Stored records:
= = = = = = =

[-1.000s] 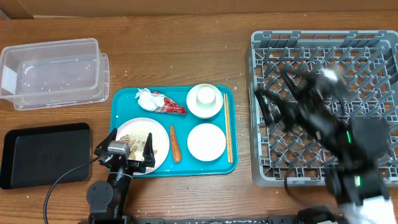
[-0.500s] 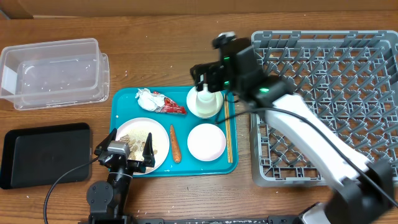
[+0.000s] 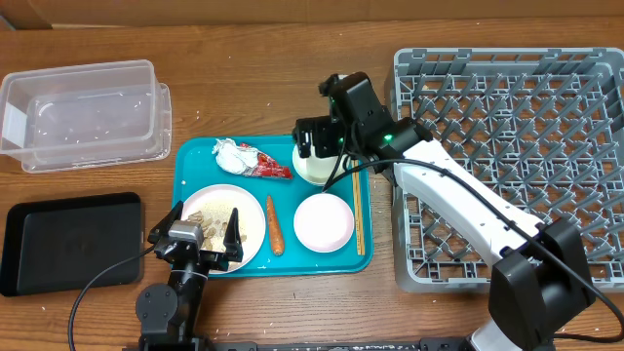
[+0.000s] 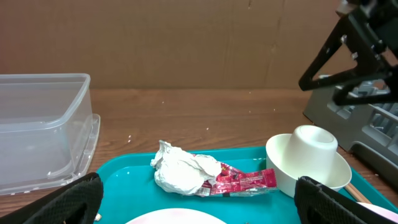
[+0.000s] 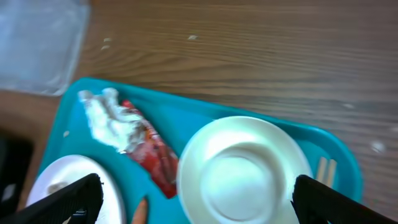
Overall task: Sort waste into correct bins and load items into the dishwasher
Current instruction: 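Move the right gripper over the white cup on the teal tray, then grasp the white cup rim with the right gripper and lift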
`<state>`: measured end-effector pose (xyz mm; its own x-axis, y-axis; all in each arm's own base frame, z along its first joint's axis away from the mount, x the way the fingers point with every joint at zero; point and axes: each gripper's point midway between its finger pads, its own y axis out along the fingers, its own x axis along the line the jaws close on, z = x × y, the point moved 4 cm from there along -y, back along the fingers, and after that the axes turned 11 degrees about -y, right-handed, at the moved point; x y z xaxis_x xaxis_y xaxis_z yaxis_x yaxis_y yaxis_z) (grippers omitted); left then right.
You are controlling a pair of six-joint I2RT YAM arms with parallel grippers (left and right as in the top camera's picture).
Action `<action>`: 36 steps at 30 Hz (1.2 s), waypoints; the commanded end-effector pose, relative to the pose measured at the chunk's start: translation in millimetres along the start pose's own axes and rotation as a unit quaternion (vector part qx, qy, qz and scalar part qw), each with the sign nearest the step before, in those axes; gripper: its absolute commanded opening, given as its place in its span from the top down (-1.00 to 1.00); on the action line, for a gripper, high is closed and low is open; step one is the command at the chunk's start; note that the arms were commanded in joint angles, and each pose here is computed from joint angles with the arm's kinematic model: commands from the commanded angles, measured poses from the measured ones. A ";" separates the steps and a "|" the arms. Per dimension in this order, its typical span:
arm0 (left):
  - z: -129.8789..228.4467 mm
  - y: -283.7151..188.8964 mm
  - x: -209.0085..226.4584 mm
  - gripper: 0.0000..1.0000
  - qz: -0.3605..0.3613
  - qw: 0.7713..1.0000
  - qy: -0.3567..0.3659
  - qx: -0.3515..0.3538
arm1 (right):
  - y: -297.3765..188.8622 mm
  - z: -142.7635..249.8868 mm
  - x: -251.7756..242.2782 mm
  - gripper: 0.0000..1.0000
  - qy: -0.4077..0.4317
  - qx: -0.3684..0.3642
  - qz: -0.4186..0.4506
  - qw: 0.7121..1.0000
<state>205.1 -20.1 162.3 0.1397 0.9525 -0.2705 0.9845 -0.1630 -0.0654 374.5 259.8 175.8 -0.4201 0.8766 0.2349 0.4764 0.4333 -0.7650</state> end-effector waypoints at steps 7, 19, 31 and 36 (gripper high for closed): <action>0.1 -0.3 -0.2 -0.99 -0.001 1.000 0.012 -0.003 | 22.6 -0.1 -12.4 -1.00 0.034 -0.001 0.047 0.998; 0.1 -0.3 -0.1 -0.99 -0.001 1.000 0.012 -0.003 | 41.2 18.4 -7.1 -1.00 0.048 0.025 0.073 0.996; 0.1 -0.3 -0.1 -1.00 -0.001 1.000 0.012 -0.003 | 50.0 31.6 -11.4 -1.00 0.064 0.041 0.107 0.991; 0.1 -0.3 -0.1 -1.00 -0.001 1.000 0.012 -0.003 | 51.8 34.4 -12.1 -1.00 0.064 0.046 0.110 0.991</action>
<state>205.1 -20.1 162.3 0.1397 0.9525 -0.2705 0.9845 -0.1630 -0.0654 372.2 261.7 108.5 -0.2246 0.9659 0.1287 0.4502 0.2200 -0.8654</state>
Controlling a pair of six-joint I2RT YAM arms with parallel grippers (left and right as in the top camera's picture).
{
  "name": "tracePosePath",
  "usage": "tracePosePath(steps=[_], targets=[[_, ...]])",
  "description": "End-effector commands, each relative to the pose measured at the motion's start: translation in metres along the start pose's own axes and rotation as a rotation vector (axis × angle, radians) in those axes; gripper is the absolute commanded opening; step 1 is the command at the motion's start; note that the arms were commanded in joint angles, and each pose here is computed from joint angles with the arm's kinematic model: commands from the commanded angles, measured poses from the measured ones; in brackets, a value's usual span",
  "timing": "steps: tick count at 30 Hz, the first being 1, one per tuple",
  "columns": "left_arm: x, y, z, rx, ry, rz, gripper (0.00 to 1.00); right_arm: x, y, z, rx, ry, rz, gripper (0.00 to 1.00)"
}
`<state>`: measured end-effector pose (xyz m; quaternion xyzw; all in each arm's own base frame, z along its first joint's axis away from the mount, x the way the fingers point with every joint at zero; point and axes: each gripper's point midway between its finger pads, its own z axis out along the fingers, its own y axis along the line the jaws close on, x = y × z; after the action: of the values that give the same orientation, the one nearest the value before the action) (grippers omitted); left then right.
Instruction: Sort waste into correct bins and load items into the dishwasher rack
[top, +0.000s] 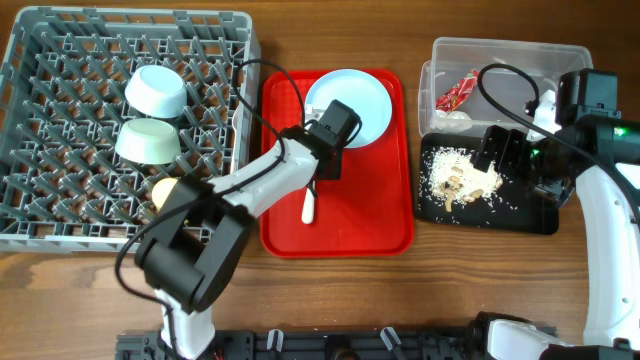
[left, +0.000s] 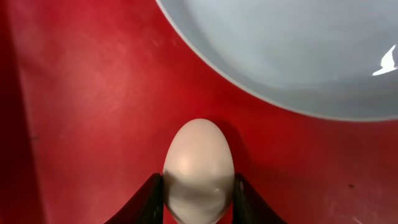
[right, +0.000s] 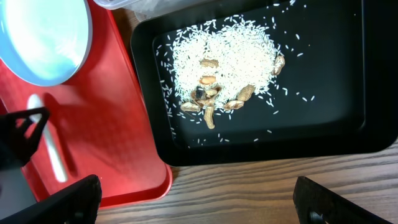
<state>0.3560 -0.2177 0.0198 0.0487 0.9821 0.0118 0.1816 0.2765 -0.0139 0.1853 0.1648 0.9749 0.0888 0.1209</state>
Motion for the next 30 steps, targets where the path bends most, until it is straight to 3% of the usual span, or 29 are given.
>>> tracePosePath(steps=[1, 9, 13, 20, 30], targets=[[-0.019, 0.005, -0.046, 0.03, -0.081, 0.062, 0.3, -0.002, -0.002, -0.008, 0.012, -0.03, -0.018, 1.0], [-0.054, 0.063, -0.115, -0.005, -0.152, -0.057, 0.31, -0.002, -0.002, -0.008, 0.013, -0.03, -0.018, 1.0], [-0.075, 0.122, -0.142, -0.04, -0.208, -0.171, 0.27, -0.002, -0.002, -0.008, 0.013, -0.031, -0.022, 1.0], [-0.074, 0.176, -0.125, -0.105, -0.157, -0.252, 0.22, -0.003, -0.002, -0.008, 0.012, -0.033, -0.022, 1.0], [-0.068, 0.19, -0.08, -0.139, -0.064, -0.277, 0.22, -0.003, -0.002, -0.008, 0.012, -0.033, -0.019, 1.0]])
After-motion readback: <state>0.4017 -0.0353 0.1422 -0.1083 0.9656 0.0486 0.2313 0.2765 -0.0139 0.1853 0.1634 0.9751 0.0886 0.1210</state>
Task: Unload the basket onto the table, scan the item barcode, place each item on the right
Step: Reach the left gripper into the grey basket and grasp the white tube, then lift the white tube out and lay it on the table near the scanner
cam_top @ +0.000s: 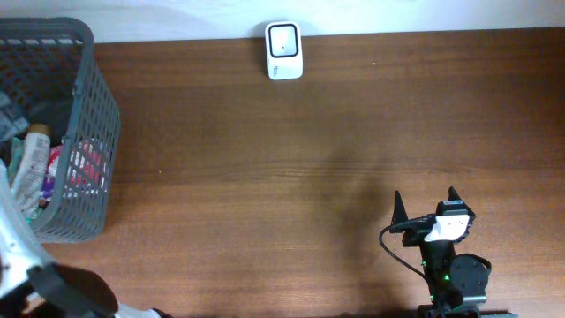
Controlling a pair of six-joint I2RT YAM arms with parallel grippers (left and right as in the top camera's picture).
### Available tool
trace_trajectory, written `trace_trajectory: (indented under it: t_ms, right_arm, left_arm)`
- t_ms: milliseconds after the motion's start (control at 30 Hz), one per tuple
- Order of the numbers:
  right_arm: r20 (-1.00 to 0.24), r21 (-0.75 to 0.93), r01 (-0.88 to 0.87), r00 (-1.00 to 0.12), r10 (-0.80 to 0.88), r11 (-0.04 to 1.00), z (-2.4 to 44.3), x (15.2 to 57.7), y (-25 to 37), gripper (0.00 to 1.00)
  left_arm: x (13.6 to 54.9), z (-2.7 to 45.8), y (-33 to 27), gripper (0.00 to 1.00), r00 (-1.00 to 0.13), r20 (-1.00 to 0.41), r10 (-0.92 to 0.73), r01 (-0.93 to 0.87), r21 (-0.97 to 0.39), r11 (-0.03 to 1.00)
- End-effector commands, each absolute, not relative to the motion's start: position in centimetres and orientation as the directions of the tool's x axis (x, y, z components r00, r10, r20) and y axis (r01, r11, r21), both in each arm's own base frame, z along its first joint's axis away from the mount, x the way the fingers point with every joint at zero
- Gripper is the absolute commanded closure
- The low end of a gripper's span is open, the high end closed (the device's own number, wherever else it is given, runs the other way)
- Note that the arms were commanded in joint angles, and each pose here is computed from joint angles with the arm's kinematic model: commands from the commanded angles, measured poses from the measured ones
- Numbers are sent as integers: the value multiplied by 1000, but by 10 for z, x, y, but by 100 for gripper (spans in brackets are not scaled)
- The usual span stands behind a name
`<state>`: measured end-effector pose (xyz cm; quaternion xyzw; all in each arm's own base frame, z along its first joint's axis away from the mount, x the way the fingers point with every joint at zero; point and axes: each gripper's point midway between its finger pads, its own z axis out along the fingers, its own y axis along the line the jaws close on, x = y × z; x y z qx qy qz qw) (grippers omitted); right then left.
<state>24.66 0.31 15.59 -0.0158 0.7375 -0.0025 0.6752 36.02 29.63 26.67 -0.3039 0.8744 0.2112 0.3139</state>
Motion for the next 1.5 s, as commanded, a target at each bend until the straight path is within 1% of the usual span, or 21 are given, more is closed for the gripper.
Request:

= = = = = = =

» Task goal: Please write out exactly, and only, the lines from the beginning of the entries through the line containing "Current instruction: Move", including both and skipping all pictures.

» Answer to the problem:
[-1.000s] 
[-0.500s] 
[+0.000s] 
[+0.000s] 
[+0.000s] 
Overall task: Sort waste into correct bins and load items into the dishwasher
Current instruction: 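Move the right gripper over the white cup on the teal tray, then grasp the white cup rim with the right gripper and lift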

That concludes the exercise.